Polizeieinheiten in Islamabad

Nach den gewaltsamen Protesten von Islamisten ist der pakistanische Justizminister zurückgetreten. Zahid Hamid habe bei Premierminister Shahid Khaqan Abbasi seinen Rücktritt eingereicht, um das Land aus der Krise zu führen, berichtete die staatliche Nachrichtenagentur APP am Montag. Mit seinem Rücktritt erfüllt Hamid eine wesentliche Forderung der islamistischen Demonstranten, die seit Wochen eine Hauptverkehrsachse besetzten.

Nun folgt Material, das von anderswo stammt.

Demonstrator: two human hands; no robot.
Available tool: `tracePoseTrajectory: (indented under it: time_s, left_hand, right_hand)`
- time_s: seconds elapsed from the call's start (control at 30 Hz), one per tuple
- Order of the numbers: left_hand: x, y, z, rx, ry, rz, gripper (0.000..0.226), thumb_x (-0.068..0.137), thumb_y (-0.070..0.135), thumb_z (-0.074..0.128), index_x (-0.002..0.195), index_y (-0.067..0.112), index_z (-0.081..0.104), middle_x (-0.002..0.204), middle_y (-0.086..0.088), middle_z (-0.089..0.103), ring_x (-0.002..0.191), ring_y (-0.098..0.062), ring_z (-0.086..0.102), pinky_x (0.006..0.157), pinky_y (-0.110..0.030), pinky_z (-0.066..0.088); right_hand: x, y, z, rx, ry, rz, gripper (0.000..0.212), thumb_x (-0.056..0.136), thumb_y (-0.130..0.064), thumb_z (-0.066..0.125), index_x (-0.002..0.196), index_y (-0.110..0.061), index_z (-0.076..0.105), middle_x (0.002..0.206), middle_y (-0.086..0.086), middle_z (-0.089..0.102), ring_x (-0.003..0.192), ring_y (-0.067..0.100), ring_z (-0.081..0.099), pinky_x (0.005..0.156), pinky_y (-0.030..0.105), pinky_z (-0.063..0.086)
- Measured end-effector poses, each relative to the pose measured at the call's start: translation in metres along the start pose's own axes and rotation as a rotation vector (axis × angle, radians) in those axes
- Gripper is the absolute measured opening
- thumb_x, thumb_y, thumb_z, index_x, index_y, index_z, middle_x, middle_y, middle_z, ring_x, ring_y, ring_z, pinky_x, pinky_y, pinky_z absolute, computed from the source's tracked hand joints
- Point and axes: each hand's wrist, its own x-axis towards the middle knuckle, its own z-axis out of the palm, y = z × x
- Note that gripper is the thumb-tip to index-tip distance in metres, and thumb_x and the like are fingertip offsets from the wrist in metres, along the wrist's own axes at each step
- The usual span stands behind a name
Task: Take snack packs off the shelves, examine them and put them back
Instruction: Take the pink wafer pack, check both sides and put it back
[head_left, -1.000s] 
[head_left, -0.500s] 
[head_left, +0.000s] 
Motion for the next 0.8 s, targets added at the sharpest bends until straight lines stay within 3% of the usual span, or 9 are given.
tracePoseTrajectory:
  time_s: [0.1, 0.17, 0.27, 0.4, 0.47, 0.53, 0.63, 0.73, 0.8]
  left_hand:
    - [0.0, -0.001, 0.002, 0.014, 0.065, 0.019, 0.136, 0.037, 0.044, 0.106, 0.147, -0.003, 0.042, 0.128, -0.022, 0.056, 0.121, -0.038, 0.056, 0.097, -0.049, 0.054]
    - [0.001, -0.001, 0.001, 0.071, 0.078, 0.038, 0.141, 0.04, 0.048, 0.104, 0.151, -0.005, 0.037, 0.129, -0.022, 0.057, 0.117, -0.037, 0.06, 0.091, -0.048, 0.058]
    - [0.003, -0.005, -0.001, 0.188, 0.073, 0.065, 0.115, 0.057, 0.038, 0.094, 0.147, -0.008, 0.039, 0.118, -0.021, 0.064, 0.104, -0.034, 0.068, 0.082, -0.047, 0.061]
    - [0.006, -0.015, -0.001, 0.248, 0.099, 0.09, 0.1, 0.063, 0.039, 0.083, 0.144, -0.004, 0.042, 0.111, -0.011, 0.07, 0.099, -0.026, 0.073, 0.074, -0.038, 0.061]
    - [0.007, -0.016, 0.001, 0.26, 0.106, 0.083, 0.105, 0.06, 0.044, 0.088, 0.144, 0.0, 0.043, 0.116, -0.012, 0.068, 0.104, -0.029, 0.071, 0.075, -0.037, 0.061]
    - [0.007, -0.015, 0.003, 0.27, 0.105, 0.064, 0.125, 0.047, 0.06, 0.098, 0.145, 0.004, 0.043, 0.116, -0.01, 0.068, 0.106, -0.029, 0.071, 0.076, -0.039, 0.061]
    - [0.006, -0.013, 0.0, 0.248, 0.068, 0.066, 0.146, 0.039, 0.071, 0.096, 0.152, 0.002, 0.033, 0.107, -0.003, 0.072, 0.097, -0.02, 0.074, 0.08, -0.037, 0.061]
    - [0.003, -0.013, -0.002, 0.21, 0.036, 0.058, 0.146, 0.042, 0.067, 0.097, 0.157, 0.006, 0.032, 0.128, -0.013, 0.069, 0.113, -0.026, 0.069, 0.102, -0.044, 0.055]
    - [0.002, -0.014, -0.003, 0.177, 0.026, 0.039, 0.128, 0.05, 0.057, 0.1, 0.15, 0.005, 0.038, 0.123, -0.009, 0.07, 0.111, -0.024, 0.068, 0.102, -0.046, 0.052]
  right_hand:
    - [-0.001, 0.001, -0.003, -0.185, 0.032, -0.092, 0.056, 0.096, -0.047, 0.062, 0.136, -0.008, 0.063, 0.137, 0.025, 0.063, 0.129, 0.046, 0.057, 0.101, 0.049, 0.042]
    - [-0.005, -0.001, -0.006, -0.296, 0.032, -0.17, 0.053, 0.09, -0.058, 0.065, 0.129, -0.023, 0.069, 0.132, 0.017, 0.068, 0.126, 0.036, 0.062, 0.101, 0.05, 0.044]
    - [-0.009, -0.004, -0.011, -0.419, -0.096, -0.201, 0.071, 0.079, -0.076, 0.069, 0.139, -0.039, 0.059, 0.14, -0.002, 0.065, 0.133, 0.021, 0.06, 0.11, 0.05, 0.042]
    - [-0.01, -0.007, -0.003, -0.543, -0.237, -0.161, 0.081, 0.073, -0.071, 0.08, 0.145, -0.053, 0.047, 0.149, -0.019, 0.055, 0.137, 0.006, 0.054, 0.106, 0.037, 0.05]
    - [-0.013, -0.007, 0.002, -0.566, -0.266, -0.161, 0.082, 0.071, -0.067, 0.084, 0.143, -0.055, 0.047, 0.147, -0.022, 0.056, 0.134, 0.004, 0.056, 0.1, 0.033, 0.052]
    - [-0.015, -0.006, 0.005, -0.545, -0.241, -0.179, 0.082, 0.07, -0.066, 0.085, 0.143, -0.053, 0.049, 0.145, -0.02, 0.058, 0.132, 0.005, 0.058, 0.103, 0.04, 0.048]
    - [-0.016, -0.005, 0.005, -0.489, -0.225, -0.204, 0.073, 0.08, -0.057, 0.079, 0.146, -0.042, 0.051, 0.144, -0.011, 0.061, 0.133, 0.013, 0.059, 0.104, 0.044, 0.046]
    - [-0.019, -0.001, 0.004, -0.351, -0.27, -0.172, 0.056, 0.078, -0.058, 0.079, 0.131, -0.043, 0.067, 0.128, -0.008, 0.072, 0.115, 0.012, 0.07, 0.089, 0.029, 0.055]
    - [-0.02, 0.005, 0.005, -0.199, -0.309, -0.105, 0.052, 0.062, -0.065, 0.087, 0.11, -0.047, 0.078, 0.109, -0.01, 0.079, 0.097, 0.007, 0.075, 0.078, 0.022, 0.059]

Am Samstag hatten sich in der Hauptstadt Islamabad islamistische Demonstranten und Sicherheitskräfte gewaltsame Auseinandersetzungen geliefert. Polizei und Paramilitärs hatten zuvor vergeblich versucht, einen seit Anfang November andauernden Sitzstreik von rund 2000 Islamisten auf einer der Hauptverkehrsachsen in Islamabad aufzulösen. Die Sicherheitskräfte stießen auf heftigen Widerstand der Demonstranten, die Fahrzeuge anzündeten und Steine warfen. Die Protestbewegung erhielt am Sonntag weiteren Zulauf.

Der Protest richtet sich gegen eine Abmilderung des Eids, den Kandidaten für Wahlen leisten müssen. Justizminister Zahid Hamid zog die Änderung wegen der Proteste rasch zurück. Doch die Islamisten stuften das Vorhaben als Gotteslästerung ein - ein extrem heikler Vorwurf in Pakistan, der in dem Land schon mehrfach zu tödlicher Gewalt führte.